### [Assignment]
Set down exactly the lines in the records below that run from the line with "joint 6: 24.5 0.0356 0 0" to the line with "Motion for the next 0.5", inclusive, and nothing more.

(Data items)
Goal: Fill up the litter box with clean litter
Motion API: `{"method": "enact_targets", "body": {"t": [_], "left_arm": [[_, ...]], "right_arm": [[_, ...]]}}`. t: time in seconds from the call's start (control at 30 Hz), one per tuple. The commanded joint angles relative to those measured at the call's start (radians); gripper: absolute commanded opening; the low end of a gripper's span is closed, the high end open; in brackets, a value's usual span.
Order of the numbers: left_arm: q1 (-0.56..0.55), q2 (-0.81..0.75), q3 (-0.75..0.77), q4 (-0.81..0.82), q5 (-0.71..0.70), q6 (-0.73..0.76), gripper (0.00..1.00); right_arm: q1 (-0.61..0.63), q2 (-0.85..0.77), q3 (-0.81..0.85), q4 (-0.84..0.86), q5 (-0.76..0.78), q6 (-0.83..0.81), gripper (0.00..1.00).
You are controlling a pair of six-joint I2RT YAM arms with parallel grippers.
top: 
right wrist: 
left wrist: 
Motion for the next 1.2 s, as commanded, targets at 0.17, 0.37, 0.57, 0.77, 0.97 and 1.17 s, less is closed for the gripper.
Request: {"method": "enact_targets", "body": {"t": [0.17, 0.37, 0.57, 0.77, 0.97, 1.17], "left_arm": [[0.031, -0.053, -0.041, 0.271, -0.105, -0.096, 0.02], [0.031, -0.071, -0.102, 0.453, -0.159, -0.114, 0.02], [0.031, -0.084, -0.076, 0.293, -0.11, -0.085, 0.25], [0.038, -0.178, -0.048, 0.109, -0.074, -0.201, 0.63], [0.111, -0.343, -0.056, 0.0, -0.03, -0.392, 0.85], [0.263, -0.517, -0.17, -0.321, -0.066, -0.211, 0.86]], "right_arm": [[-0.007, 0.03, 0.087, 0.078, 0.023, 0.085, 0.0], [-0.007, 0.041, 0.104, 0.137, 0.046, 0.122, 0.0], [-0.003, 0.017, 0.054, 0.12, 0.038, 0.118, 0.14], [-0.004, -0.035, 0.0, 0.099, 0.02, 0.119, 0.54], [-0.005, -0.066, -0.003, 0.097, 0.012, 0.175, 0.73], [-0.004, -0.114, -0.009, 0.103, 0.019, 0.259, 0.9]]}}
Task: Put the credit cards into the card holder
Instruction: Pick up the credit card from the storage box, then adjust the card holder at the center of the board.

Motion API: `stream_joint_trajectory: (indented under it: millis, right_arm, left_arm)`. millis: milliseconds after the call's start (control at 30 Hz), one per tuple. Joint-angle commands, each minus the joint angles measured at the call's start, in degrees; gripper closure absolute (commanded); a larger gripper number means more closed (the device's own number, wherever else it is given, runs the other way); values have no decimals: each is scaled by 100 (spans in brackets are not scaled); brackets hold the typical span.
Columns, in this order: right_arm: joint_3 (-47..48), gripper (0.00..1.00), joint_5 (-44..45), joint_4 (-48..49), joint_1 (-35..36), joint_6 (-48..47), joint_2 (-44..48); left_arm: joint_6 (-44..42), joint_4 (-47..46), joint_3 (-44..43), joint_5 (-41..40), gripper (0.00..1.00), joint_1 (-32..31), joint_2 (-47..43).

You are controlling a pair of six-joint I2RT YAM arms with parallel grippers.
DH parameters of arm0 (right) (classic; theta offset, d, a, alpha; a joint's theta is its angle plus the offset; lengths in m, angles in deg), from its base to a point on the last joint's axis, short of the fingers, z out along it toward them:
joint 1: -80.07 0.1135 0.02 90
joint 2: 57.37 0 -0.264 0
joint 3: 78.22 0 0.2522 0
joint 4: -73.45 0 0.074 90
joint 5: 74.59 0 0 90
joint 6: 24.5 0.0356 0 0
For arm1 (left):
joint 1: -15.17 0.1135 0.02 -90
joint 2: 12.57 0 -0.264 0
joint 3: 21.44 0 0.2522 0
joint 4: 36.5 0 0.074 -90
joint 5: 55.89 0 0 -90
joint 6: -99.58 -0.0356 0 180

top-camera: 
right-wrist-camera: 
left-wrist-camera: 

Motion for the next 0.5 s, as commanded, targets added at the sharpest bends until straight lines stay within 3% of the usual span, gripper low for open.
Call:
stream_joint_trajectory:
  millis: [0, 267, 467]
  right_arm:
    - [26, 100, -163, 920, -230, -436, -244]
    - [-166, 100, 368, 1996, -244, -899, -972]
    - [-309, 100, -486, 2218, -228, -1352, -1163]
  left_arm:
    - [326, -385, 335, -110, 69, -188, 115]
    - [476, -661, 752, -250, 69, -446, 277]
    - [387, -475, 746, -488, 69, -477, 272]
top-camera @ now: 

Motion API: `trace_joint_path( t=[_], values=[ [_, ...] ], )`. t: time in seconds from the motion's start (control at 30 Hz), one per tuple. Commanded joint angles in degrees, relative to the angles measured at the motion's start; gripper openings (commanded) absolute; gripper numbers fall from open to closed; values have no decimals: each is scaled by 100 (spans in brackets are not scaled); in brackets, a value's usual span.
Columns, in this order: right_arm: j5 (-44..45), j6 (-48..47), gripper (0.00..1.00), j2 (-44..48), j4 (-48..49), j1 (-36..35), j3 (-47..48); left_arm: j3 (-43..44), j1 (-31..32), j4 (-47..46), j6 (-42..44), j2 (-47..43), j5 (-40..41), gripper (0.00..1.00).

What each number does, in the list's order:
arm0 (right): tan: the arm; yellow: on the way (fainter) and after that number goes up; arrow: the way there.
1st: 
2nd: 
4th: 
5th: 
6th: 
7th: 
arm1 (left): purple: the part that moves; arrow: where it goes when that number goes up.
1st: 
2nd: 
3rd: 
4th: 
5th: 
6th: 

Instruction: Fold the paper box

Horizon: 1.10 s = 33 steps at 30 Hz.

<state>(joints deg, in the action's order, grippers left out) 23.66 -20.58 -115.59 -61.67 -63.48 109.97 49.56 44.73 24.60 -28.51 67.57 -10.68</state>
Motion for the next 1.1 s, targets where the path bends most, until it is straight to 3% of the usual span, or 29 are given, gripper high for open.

### [Reply]
joint 6: 24.5 0.0356 0 0
For arm1 (left):
joint 1: -15.17 0.1135 0.02 -90
joint 2: 12.57 0 -0.264 0
joint 3: 21.44 0 0.2522 0
joint 4: 36.5 0 0.074 -90
joint 5: 55.89 0 0 -90
joint 6: -99.58 -0.0356 0 180

top-camera: 
right-wrist-camera: 
left-wrist-camera: 

Motion for the next 0.5 s, as commanded, targets added at the sharpest bends until straight lines stay within 3% of the usual span, gripper low for open.

This completes the answer.